Auto-ML via Generalized Cross-Validation (GCV)¶

Navigation:

Theory introduction: See the Intro
Related mathematical theory: See the Mathematical Theory

Hyperparameter tuning via standard Grid Search is computationally expensive. While earlier versions relied heavily on “Multi-Start” Coordinate Descent for all parameters, the framework fully automated the continuous penalty optimization via StaticTAM.auto_fit().

This engine leverages the smart_solve_gcv dispatcher, implementing Golub’s trace trick [Golub et al., 1979] to find the optimal regularization parameter (\(\lambda\)) for each effect simultaneously, without requiring K-fold retraining.

The Orchestrator and API Entry Point¶

The auto_fit method acts as the user-facing bridge.

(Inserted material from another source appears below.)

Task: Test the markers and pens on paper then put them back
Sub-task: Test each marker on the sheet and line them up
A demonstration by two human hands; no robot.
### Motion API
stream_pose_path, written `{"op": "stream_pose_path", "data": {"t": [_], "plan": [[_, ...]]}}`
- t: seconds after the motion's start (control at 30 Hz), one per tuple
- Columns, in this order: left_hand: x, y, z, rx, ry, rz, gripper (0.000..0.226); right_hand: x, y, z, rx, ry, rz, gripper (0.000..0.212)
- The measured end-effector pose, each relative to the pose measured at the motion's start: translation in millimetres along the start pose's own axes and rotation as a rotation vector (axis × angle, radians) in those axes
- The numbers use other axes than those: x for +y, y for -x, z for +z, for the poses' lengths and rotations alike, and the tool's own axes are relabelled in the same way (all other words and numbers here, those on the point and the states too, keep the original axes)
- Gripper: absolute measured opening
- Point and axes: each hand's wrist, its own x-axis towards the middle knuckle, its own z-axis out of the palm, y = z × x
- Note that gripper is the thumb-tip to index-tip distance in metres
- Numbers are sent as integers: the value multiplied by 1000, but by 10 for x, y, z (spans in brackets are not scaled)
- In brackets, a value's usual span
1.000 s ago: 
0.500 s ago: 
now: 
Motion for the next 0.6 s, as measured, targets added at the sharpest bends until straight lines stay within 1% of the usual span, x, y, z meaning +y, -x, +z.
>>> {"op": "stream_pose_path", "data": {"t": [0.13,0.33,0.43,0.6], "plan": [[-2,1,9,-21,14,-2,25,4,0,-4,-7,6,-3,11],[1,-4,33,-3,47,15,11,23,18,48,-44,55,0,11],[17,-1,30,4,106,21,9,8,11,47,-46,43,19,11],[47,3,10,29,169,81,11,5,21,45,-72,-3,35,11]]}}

It aligns the data, establishes the loss bounds, and initializes the Multiple Smoothing Parameter (MSP) estimation algorithm.

src/tam/model/additive.py (MSP-GCV Auto-Fitting Loop)¶

    def auto_fit(
        self, 
        data_train: pd.DataFrame, 
        alpha_p_bounds: Tuple[float, float] = (-30.0, 6.0),
        number_of_steps: int = 10,
        alpha_p_list: Optional[List[float]] = None,
        gamma: float = 1.4,
        verbose: bool = False
    ) -> 'StaticTAM':
        """
        Automatically trains the model by finding the optimal regularization per effect.
        
        Uses Generalized Cross Validation (GCV) with Multiple Smoothing Parameter (MSP)
        estimation to balance model fit (bias) and complexity (variance) without 
        requiring a validation set. 
        
        It utilizes a Coordinate Descent algorithm starting from the formula's initial values.
        
        Args:
            data_train: Training DataFrame.
            alpha_p_bounds: Search range constraints for local steps (e.g., -30.0 to 6.0).
            number_of_steps: Number of subdivisions within alpha_p_bounds to define the step size.
            alpha_p_list: Explicit list of log10(lambda_p) coordinates to test. If provided,
                        alpha_p_bounds and number_of_steps are ignored.
            gamma: Inflation factor for the effective degrees of freedom. Values > 1.0 
                   (typically 1.4 to 1.5) force smoother models, preventing GCV 
                   from overfitting when data has autocorrelated errors.
            verbose: print verbose details if True
            
        Returns:
            self: The trained model instance with optimal lambda_ps applied.
        """
        print("--- Auto-Fitting with MSP-GCV (Multiple Smoothing Parameters) ---")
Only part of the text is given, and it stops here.